_THE PROBLEM_
Would you go through the records below and copy each line with the string "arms"?

[Source records]

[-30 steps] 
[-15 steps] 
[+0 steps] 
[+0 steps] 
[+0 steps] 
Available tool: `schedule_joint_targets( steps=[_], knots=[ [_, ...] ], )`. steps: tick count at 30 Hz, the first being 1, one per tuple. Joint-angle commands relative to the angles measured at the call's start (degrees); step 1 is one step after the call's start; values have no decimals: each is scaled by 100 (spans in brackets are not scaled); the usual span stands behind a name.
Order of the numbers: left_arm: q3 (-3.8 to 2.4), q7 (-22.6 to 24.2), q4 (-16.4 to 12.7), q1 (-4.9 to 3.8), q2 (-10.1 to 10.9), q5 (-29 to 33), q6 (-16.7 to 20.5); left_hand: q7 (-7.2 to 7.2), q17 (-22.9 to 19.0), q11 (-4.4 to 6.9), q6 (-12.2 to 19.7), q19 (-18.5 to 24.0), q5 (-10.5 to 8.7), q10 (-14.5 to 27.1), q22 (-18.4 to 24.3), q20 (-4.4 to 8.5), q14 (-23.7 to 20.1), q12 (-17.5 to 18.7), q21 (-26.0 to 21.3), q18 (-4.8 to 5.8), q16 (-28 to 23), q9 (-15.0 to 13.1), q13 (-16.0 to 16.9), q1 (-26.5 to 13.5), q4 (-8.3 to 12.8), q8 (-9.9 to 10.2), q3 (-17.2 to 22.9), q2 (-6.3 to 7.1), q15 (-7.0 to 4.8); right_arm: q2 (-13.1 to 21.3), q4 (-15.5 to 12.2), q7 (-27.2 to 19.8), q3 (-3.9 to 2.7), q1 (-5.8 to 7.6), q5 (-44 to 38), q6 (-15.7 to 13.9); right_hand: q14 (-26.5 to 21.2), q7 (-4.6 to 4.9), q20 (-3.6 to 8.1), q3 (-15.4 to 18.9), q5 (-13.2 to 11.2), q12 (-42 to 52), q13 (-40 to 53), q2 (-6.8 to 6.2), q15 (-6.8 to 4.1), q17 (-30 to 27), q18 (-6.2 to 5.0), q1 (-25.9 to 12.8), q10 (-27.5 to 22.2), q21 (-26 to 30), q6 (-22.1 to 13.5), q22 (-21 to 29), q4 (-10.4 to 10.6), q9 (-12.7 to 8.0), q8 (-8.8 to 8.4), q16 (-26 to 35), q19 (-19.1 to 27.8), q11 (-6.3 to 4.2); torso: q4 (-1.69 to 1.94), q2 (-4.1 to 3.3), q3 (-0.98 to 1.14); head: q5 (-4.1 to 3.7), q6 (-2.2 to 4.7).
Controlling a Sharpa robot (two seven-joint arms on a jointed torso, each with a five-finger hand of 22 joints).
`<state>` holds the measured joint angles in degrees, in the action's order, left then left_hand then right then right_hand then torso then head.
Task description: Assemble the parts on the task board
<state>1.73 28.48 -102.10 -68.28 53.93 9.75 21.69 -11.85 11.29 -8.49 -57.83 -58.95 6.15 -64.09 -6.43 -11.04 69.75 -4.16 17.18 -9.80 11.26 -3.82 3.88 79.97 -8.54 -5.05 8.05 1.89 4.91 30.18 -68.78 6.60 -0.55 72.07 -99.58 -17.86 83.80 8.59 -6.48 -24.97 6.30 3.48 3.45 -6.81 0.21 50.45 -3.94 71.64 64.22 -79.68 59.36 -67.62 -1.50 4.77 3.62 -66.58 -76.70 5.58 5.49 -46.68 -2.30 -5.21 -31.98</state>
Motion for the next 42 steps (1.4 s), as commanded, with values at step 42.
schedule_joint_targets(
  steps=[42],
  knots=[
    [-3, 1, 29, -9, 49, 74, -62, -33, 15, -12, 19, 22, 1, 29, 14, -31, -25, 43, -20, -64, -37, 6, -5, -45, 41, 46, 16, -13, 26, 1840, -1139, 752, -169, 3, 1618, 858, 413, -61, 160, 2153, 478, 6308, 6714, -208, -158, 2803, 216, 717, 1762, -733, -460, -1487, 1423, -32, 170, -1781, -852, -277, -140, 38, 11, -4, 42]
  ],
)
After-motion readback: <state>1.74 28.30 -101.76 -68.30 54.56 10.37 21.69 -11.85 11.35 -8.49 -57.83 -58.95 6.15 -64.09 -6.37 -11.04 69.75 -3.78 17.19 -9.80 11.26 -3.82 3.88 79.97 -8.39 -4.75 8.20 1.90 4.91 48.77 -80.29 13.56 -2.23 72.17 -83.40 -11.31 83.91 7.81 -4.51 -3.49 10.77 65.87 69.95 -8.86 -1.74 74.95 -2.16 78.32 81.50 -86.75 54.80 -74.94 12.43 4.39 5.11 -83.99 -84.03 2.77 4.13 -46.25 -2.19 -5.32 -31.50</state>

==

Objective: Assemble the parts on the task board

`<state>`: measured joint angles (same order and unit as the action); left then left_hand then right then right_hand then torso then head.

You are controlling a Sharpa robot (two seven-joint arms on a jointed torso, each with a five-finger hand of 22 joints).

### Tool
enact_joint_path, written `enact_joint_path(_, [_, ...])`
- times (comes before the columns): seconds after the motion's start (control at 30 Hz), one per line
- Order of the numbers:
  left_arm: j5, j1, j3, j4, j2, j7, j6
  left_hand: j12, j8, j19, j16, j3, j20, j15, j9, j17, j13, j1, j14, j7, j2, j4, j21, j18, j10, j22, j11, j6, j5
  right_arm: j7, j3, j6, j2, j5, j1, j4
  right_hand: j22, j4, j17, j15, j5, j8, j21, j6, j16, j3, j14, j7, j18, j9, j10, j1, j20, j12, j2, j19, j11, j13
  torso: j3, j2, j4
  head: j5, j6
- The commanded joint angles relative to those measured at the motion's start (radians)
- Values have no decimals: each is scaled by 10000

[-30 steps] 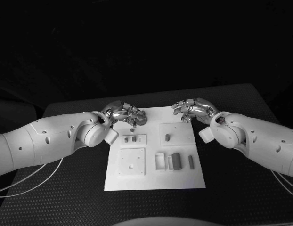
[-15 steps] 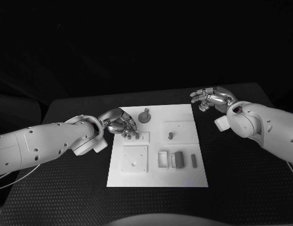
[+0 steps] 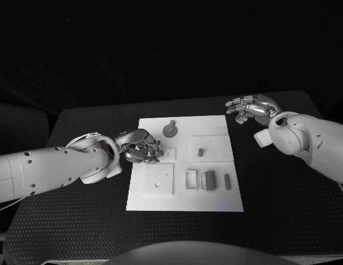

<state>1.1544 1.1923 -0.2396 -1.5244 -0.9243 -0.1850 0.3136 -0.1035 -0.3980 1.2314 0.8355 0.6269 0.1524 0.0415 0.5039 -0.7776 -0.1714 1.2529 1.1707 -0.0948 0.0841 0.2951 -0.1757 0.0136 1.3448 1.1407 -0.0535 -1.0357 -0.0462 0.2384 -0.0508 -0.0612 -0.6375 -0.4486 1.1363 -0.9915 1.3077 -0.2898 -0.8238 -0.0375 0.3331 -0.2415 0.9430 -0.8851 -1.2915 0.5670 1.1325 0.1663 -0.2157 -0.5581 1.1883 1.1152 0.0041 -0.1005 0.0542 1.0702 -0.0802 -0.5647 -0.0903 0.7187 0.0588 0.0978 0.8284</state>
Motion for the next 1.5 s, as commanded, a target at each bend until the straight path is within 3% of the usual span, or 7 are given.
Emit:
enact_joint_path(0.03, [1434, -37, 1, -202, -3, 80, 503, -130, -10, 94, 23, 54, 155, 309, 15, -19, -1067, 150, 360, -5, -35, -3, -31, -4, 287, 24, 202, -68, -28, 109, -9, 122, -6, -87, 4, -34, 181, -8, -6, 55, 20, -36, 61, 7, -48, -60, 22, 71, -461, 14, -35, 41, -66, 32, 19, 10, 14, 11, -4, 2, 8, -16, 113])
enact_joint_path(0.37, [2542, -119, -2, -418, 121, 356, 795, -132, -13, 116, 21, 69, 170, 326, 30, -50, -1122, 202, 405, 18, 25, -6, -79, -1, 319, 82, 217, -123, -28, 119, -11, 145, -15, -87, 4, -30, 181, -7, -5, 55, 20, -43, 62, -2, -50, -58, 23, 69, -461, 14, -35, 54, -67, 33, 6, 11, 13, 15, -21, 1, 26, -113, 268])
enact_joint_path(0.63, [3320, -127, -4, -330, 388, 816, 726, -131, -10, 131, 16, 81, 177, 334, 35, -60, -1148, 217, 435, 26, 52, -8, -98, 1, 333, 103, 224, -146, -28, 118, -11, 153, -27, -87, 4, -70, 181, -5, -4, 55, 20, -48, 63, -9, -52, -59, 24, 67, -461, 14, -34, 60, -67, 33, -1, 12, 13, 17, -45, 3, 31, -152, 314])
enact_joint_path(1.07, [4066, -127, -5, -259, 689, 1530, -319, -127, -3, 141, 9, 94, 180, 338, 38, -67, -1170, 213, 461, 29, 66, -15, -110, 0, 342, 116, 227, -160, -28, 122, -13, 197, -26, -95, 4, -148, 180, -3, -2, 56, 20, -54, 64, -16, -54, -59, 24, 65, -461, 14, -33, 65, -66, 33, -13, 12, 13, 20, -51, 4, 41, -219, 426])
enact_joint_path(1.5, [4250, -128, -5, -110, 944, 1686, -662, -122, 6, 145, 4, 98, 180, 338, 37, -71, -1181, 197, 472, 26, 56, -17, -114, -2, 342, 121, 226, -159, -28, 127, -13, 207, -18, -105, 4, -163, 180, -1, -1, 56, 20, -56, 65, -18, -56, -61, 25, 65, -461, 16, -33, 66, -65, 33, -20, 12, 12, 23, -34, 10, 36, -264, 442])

_SOLUTION FOR THIS EXERCISE_
Controlling a Sharpa robot (two seven-joint arms on a jointed torso, each with a five-finger hand of 22 joints).
You are controlling a Sharpa robot (two seven-joint arms on a jointed torso, each with a five-finger hand of 22 joints).

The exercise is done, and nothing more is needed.